NOUS NE DEVONS PAS OUBLIER QUE NOTRE PARTENAIRE STRATÉGIQUE EST LA FRANCE
L’imam Mahmoud Dicko fer de lance de la contestation de 2020 – qui a conduit au renversement de l’ex président Keïta – critique la stratégie de la junte au pouvoir à Bamako, notamment à l’égard de la France qui n’a pourtant jamais été tendre avec lui

Présent au Forum d’Abu Dhabi pour la paix organisé du 8 au 10 février à Nouakchott, l’imam Mahmoud Dicko jouit d’une aura spirituelle qui fait de lui une superstar à chacun de ses déplacements. Le leader religieux, président de la Coordination des mouvements, associations et sympathisants (CMAS, lieu de rassemblement de ses fidèles au Mali), a longuement rencontré le président mauritanien Mohamed Ould Ghazouani, des diplomates étrangers, les dignitaires musulmans. A 67 ans, le fer de lance de la contestation de 2020 – qui a conduit au renversement de l’ex président Keïta – critique la stratégie de la junte au pouvoir à Bamako, notamment à l’égard de la France qui n’a pourtant jamais été tendre avec lui.
Les autorités de transition se sont mis à dos une partie de la communauté internationale et sont engagées dans un bras de fer avec la France. Que faire ?
Nous sommes dans une impasse. Je l’ai vu venir. J’ai essayé d’initier une concertation avec les représentants des différentes confessions et les autorités coutumières. L’objectif est de mettre en place un collège des sages pour essayer de raisonner les autorités de transition. Les choses se sont arrêtées à mi-chemin. Il y a des difficultés mais nous avons intérêt à nous mettre ensemble. L’opposition ne reconnaîtra plus la légitimité des autorités à partir du 25 mars. La relation se dégrade avec la France. Est-ce notre intérêt ? Des centaines de milliers de Maliens vivent sur le territoire français. La langue officielle du pays est le français. Notre relation n’est pas banale. Elle est historique et stratégique. Il faut être réaliste même si certaines personnes proches du pouvoir ne souhaitent plus entendre parler de la France et veulent mettre fin à nos relations de manière brutale.
Êtes-vous pour la poursuite de la coopération avec la France ?
On ne peut pas vivre isolé alors que nous appartenons à des organisations régionales comme l’Union économique et monétaire ouest-africaine et avons un lien monétaire avec la France à travers le Franc CFA, ce qui lie nos administrations.
La France s’apprête pourtant à retirer ses troupes du Mali…
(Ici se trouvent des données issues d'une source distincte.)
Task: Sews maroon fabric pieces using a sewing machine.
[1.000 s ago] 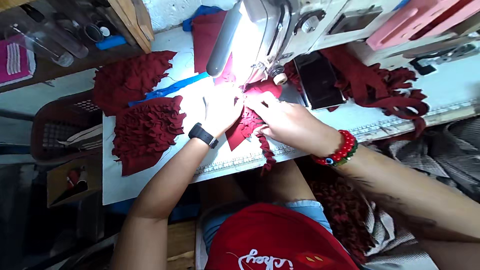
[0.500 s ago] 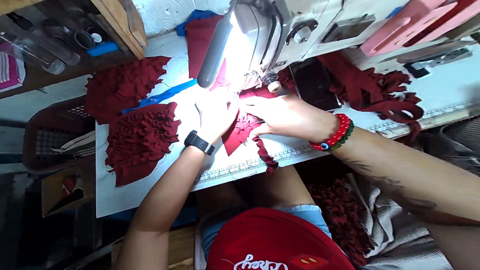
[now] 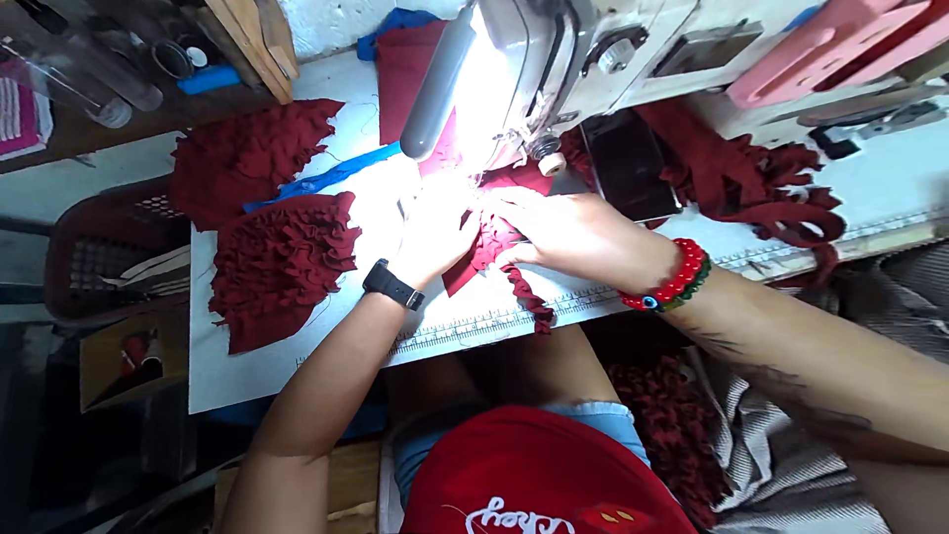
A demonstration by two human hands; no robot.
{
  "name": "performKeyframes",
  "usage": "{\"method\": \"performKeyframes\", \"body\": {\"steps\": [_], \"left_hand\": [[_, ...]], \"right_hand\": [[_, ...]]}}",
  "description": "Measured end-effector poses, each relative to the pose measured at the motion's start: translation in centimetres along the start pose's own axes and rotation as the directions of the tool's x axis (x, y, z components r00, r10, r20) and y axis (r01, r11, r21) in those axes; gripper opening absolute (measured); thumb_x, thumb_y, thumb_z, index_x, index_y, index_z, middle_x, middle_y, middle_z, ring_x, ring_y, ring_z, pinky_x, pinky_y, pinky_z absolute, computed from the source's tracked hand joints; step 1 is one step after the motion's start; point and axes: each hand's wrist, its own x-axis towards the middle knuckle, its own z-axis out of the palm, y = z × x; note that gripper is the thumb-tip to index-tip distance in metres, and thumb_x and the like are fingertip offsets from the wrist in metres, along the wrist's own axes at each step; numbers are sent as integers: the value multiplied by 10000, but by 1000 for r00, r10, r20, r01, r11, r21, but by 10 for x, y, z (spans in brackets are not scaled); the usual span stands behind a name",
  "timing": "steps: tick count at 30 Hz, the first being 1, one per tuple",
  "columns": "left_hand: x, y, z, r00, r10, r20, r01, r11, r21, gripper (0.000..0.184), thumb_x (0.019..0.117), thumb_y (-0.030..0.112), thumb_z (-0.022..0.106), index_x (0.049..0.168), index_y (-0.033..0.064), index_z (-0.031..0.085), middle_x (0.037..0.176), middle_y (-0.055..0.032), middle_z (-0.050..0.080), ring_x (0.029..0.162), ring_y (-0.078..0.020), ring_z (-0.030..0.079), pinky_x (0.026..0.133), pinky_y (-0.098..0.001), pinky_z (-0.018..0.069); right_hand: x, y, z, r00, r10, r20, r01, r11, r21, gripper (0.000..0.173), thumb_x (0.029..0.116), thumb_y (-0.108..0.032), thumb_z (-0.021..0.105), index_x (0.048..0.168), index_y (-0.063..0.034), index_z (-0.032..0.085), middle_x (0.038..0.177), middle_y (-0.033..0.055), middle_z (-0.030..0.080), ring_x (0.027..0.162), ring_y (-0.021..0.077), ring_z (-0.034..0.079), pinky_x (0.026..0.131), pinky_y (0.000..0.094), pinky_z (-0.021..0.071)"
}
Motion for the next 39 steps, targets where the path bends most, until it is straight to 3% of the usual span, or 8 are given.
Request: {"method": "performKeyframes", "body": {"steps": [3, 7, 17, 20, 26, 29, 34, 39], "left_hand": [[-2, 0, -2, 995, 97, 18, -98, 993, 60, 224, 997, 181, 572, 1019, 62, 760, 1192, -117, 694, 1218, -293, 605, 1073, -481, 440], [-2, 1, -1, 992, 121, 23, -123, 983, 133, 213, 992, 197, 573, 965, 84, 751, 1065, -108, 711, 1145, -311, 616, 1026, -486, 446], [6, -4, 1, 995, -93, -26, 95, 993, 75, 229, 1006, 247, 559, 995, 134, 758, 1113, -41, 722, 1164, -250, 619, 1031, -515, 426], [4, 0, 0, 997, -53, -52, 54, 998, 26, 228, 980, 269, 585, 1032, 157, 777, 1130, -35, 727, 1193, -239, 616, 1057, -500, 436], [1, 1, -1, 1000, -13, -1, 14, 998, 54, 215, 979, 272, 597, 949, 127, 753, 1094, -69, 711, 1170, -269, 616, 1036, -520, 436], [-1, -1, -5, 1000, -21, 14, 21, 999, 43, 210, 979, 271, 607, 949, 127, 758, 1112, -65, 720, 1197, -266, 612, 1056, -545, 420], [0, 3, -1, 997, -81, -9, 81, 995, 65, 227, 995, 314, 587, 969, 170, 760, 1139, -32, 713, 1199, -246, 604, 1061, -589, 373], [6, 3, 4, 986, -164, -11, 164, 982, 94, 273, 1021, 321, 554, 992, 135, 751, 1131, -63, 708, 1186, -264, 615, 1044, -531, 434]], "right_hand": [[-1, -5, -3, 1000, -6, -5, 6, 1000, -4, 668, 923, -342, 756, 1498, -98, 520, 1485, 101, 571, 903, 339, 719, 700, 527, 581], [-2, -5, -7, 999, -39, -25, 39, 999, -2, 536, 896, -341, 786, 1356, -118, 624, 1148, 105, 715, 789, 321, 713, 632, 517, 568], [0, 6, -3, 999, 1, -33, 0, 999, 36, 409, 961, -353, 701, 1289, -110, 673, 1358, 116, 652, 947, 340, 722, 710, 542, 572], [-7, 0, -1, 999, 21, -40, -20, 1000, 24, 586, 955, -315, 729, 1467, -86, 561, 1512, 150, 526, 1042, 372, 693, 793, 538, 578], [-14, -4, 2, 995, -58, -86, 57, 998, -23, 615, 939, -118, 723, 1522, -136, 525, 1553, 83, 512, 963, 352, 687, 751, 507, 556], [-7, -1, 3, 987, -115, -114, 111, 993, -42, 504, 954, -73, 660, 1447, -147, 585, 1308, 112, 676, 836, 352, 691, 647, 494, 560], [-10, 2, 1, 988, -99, -119, 100, 995, -1, 377, 942, -101, 679, 1319, -114, 669, 1125, 127, 716, 819, 353, 690, 647, 510, 547], [-2, 8, 10, 994, -63, -94, 62, 998, -10, 401, 1000, -179, 596, 1388, -90, 649, 1420, 120, 622, 1007, 372, 693, 778, 520, 563]]}}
Certains ont agi, en coulisse, pour dénoncer l’action de la France et revendiquer une intervention de la Russie. Ces campagnes ont un réel impact sur l’opinion publique. La population n’est pas suffisamment informée des efforts fournis par notre partenaire, malgré le sacrifice des soldats français. Elle a l’impression que rien n’a été fait pour résoudre la situation. Ce n’est donc pas une mauvaise chose en soi que les Français se retirent pour que les Maliens se rendent compte qu’ils n’ont pas opté pour le bon choix. Si le pouvoir sent que l’étau se resserre autour de lui, il devrait reconsidérer son choix. Toutefois, il faut aussi repenser notre manière d’opérer. Les opérations militaires sont dans une impasse. Il faut réfléchir à la dimension politique et sociale de nos problèmes.